Welcome to Wikipedia! Kiefer.Wolfowitz (talk) 20:45, 28 February 2010 (UTC)Reply

Statistical inference edit

Hi Professor McPastry! I reverted your edit, technically because you removed the start of a footnote and not the end, which promoted part of the footnote's contents to the introduction. I am curious why you removed the statement that statistical models reflecting objective randomization were more reliable than statistical models proposed by a statistical scientist. Best regards, Kiefer.Wolfowitz (talk) 20:48, 28 February 2010 (UTC)Reply

I took them out because they're not justified without a discussion of what you mean by "reliable". If the statistical scientist has a good understanding of the underlying science, then relying on randomization is inefficient. If the statistical scientist has no clue about what's going on, then randomization may be best.

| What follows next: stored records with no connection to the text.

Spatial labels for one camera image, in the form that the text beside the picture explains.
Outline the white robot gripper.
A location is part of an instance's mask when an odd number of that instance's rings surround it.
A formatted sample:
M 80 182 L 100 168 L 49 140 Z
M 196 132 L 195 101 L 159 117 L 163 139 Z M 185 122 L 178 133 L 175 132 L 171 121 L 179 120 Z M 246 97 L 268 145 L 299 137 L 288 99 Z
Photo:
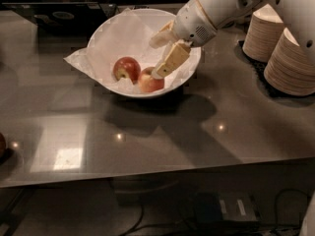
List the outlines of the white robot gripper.
M 191 47 L 204 46 L 217 31 L 199 0 L 189 0 L 178 11 L 175 20 L 165 24 L 149 41 L 154 49 L 166 45 L 152 77 L 161 80 L 169 76 L 190 57 Z

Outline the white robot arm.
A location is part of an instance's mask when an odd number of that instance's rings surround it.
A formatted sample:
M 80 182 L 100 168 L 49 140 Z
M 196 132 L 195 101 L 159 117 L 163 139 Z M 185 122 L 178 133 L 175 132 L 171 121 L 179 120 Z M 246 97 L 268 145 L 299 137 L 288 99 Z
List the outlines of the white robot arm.
M 270 5 L 281 17 L 311 63 L 315 63 L 315 0 L 189 0 L 150 40 L 164 47 L 152 76 L 162 79 L 179 68 L 190 50 L 202 47 L 226 24 Z

(I introduced the usual indenting. I'm sorry if this is objectionable.)
The emphasis on randomization's good properties has been standard since Peirce, and is endorsed by e.g. ASA guidelines for the first course in statistics for non-statisticians, and books by Freedman and by Moore & McCabe. The emphasis on randomization-based inference is especially dominant in survey sampling (e.g., Ken Brewer, and Swedes Särndal, Swensson, and Wretman, who are all considered friendly to models). Do you disagree with these statements?

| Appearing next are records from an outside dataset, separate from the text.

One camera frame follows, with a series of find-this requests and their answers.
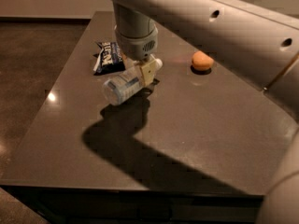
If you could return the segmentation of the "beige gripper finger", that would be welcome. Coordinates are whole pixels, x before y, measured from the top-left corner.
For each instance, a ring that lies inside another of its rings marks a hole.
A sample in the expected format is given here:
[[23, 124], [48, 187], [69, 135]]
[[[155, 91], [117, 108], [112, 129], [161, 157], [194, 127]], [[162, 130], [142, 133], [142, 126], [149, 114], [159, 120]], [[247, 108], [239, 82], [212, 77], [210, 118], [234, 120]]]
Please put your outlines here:
[[139, 65], [142, 84], [144, 87], [147, 87], [153, 82], [156, 73], [156, 61], [155, 58], [150, 55], [146, 61], [142, 61]]
[[122, 54], [122, 61], [126, 69], [136, 66], [137, 61], [130, 59], [125, 54]]

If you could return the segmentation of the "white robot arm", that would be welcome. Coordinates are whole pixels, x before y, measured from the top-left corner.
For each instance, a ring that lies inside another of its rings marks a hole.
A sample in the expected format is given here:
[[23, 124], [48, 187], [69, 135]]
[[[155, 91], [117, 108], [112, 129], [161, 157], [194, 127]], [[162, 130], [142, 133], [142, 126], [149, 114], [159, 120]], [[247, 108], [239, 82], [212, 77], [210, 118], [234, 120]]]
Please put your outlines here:
[[297, 19], [239, 0], [111, 1], [127, 57], [148, 58], [161, 24], [299, 120]]

Cox's 1956 book on DOE and his more recent Principles both state that statistical models have a record of success in some areas of science, where there is a high precision and control, or as you say good knowledge. This could be cited as a "reliable source" preferably (imho) after the introduction in the article.
Thanks Kiefer.Wolfowitz (talk) 21:04, 28 February 2010 (UTC)Reply
Regarding "Reliable". The (finite-population) randomization-based inference depends on the randomization scheme in survey sampling and (with additional hypotheses of unit-treatment additivity) in design of experiments, and doesn't require any assumption about the distribution. For DOE, this is explained in Hinklemann and Kempthorne. (I do not say that randomization-based inference suffices for every problem or is always better.) That's the theoretical basis for the claim of greater reliability in general. (The footnotes support these statements.)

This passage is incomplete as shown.